■ What to work on ■
Look through the listing below and write out exactly the lines from the line with "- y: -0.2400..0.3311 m" to the line with "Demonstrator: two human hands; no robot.", both included, and no others.

■ The data ■

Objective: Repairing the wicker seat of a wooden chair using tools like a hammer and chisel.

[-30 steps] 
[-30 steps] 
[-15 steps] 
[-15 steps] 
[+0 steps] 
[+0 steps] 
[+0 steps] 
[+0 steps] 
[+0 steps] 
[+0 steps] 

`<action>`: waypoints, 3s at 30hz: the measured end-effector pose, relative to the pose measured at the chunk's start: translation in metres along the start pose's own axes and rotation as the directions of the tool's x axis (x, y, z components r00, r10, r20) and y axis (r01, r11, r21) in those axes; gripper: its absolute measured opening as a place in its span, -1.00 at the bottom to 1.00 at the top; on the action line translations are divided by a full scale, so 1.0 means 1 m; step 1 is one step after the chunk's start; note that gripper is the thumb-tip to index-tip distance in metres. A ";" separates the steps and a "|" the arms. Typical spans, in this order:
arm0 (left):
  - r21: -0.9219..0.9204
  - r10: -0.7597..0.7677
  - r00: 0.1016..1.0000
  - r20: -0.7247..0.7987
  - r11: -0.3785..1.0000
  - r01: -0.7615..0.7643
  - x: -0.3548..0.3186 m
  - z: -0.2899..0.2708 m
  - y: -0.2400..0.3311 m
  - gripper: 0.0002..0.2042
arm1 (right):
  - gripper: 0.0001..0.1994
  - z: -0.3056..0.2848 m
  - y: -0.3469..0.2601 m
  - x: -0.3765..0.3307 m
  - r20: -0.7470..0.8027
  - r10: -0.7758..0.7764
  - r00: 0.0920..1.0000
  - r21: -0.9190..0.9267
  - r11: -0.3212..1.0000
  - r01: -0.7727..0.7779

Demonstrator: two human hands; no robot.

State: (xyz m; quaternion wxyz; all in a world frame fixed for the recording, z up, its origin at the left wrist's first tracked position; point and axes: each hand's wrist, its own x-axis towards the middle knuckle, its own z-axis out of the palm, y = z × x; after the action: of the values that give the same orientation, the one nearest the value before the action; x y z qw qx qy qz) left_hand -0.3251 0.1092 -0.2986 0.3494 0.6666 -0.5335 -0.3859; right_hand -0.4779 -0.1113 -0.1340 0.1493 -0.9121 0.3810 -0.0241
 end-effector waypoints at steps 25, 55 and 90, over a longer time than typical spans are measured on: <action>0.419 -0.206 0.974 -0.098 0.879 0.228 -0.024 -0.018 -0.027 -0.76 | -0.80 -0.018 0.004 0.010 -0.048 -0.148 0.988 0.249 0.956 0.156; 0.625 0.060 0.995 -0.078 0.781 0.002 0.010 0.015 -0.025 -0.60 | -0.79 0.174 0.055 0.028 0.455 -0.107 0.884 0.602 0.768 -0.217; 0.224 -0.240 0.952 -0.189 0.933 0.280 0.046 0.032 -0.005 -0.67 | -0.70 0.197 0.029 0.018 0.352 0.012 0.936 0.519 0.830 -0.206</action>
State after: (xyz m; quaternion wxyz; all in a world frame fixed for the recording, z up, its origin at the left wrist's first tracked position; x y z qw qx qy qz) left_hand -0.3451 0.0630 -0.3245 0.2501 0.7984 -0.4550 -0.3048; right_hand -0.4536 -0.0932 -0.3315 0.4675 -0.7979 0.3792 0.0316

■ Task solution ■
  - y: -0.2400..0.3311 m
  - gripper: 0.0002..0.2042
arm1 (right):
  - gripper: 0.0001..0.1994
  - z: -0.3056..0.2848 m
  - y: -0.3469..0.2601 m
  - x: -0.3765..0.3307 m
  - r20: -0.7470..0.8027
  - r10: -0.7758..0.7764
  - r00: 0.0920..1.0000
  - r21: -0.9190..0.9267
  - r11: -0.3212..1.0000
  - r01: -0.7727..0.7779

Demonstrator: two human hands; no robot.

What was asked for in the exercise is now done.